### EXERCISE DIRECTIONS
Please reproduce the entire listing exactly.
________________
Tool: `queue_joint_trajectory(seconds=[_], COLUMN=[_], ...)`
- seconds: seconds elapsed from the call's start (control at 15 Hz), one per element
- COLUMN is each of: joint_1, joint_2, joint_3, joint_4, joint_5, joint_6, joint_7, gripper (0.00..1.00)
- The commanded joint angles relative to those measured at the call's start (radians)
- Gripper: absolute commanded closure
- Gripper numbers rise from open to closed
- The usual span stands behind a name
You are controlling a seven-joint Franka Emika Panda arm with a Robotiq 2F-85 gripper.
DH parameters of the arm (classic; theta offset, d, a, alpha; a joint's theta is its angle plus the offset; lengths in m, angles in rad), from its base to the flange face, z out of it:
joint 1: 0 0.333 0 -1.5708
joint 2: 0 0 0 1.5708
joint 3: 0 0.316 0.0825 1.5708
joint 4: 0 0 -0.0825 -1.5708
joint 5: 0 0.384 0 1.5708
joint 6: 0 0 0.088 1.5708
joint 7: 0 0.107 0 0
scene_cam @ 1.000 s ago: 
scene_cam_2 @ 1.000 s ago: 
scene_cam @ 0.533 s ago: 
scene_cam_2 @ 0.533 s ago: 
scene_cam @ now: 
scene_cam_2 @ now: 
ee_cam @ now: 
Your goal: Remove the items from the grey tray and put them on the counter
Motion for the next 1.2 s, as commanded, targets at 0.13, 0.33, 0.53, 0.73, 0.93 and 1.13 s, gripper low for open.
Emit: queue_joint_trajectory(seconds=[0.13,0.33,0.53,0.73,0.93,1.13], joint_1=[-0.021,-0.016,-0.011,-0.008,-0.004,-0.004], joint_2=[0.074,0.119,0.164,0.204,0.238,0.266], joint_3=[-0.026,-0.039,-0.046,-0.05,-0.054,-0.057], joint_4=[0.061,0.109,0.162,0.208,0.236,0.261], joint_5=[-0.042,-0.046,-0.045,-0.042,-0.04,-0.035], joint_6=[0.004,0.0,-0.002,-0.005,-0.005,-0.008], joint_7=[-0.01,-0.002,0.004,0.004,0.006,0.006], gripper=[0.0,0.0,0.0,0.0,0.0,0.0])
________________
### FINAL ANSWER
Tool: `queue_joint_trajectory(seconds=[_], COLUMN=[_], ...)`
- seconds: seconds elapsed from the call's start (control at 15 Hz), one per element
- COLUMN is each of: joint_1, joint_2, joint_3, joint_4, joint_5, joint_6, joint_7, gripper (0.00..1.00)
- The commanded joint angles relative to those measured at the call's start (radians)
- Gripper: absolute commanded closure
- Gripper numbers rise from open to closed
- The usual span stands behind a name
You are controlling a seven-joint Franka Emika Panda arm with a Robotiq 2F-85 gripper.
DH parameters of the arm (classic; theta offset, d, a, alpha; a joint's theta is its angle plus the offset; lengths in m, angles in rad), from its base to the flange face, z out of it:
joint 1: 0 0.333 0 -1.5708
joint 2: 0 0 0 1.5708
joint 3: 0 0.316 0.0825 1.5708
joint 4: 0 0 -0.0825 -1.5708
joint 5: 0 0.384 0 1.5708
joint 6: 0 0 0.088 1.5708
joint 7: 0 0.107 0 0
scene_cam @ 1.000 s ago: 
scene_cam_2 @ 1.000 s ago: 
scene_cam @ 0.533 s ago: 
scene_cam_2 @ 0.533 s ago: 
scene_cam @ now: 
scene_cam_2 @ now: 
ee_cam @ now: 
Your goal: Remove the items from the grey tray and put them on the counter
Motion for the next 1.2 s, as commanded, targets at 0.13, 0.33, 0.53, 0.73, 0.93 and 1.13 s, gripper low for open.
Emit: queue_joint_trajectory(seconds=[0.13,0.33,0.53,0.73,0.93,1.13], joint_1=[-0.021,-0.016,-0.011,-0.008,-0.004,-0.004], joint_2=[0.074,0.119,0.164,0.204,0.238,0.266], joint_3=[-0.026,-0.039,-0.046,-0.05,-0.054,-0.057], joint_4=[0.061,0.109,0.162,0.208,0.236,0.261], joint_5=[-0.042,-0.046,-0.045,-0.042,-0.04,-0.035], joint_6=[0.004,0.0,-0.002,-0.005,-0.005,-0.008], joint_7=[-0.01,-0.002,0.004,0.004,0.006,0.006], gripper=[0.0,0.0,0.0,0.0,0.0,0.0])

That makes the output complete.